Fill a 5 gallon bucket with the hottest water you can tolerate. Put your boots on and stick your feet in the bucket until the boots are thoroughly soaked & then some. Make sure the water goes over the top of your boots and inside. Wear them all day, ride in them, squat in them, bend them every which way while you are wearing them. At the end of the day, take them off and slather a good leather dressing all over them, inside & out with your hands. Not an oil dressing but the solid kind, the heat from your hands absorbs it into the leather better. If the leather is not that unworkable Asian garbage, your boots should fit like a glove.


----------



## RidingWithRuby (Apr 18, 2019)

Filou said:


> It sounds like they don't fit. I've never had issues with tall boots like you describe. Usually I can comfortably wear them around the house a little bit then they get bendy enough to ride in them. I like to ride in them for a month or so before showing in new boots.


I have show practice later tonight, so I'm going to take them along and see what my instructor says about the fit. Thanks!


----------



## RidingWithRuby (Apr 18, 2019)

waresbear said:


> Fill a 5 gallon bucket with the hottest water you can tolerate. Put your boots on and stick your feet in the bucket until the boots are thoroughly soaked & then some. Make sure the water goes over the top of your boots and inside. Wear them all day, ride in them, squat in them, bend them every which way while you are wearing them. At the end of the day, take them off and slather a good leather dressing all over them, inside & out with your hands. Not an oil dressing but the solid kind, the heat from your hands absorbs it into the leather better. If the leather is not that unworkable Asian garbage, your boots should fit like a glove.


Thank you! This is very helpful.


----------



## updownrider (Mar 31, 2009)

You can wear heel lift inserts if they are too tall, that might help.


----------



## RidingWithRuby (Apr 18, 2019)

updownrider said:


> You can wear heel lift inserts if they are too tall, that might help.


Thanks!


----------



## SteadyOn (Mar 5, 2017)

A very heavy buttering of my new paddock boots with Oakwood conditioner took them from "oh my god OUCH!!!" to perfectly broken in with a single treatment. Your mileage (and leather) may vary!


----------



## AndyTheCornbread (Feb 3, 2019)

waresbear said:


> Fill a 5 gallon bucket with the hottest water you can tolerate. Put your boots on and stick your feet in the bucket until the boots are thoroughly soaked & then some. Make sure the water goes over the top of your boots and inside. Wear them all day, ride in them, squat in them, bend them every which way while you are wearing them. At the end of the day, take them off and slather a good leather dressing all over them, inside & out with your hands. Not an oil dressing but the solid kind, the heat from your hands absorbs it into the leather better. If the leather is not that unworkable Asian garbage, your boots should fit like a glove.

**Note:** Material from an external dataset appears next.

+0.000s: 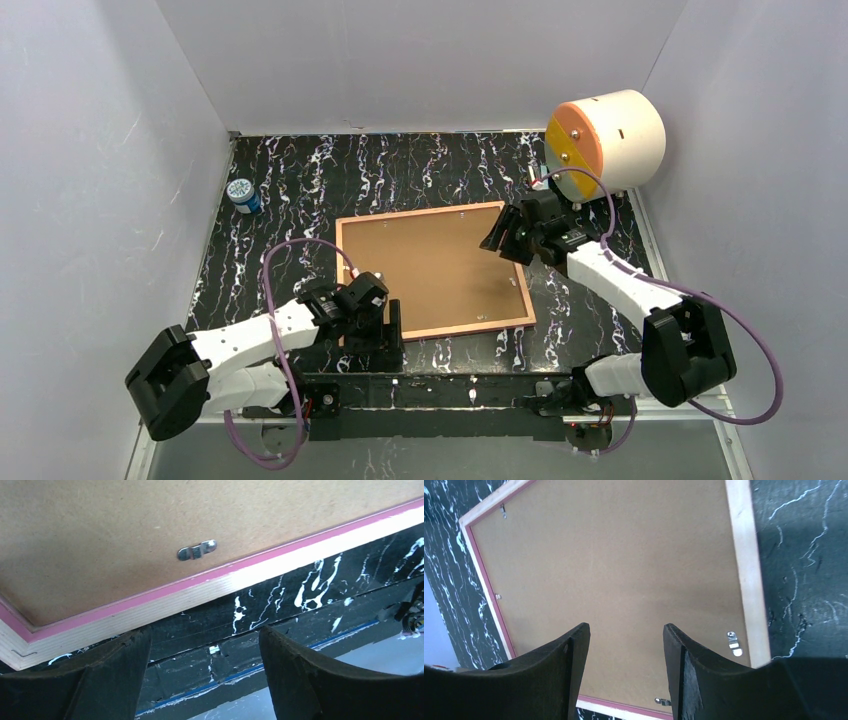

This is how my grandfather had us break in any all leather riding boot when we were kids. I still do it to this day.


----------



## RidingWithRuby (Apr 18, 2019)

Bought some Horseman's One Step leather cleaner + conditioner. It's a cream, everything else was a spray or oil. I ride tomorrow, should I do the bathtub + oil method tonight, or wait until I have a full day to walk around in them?


----------



## cindylou (Jun 20, 2019)

Smartpak has heel lifts that will help with the boot rubbing on the back of your knees. They're $10


----------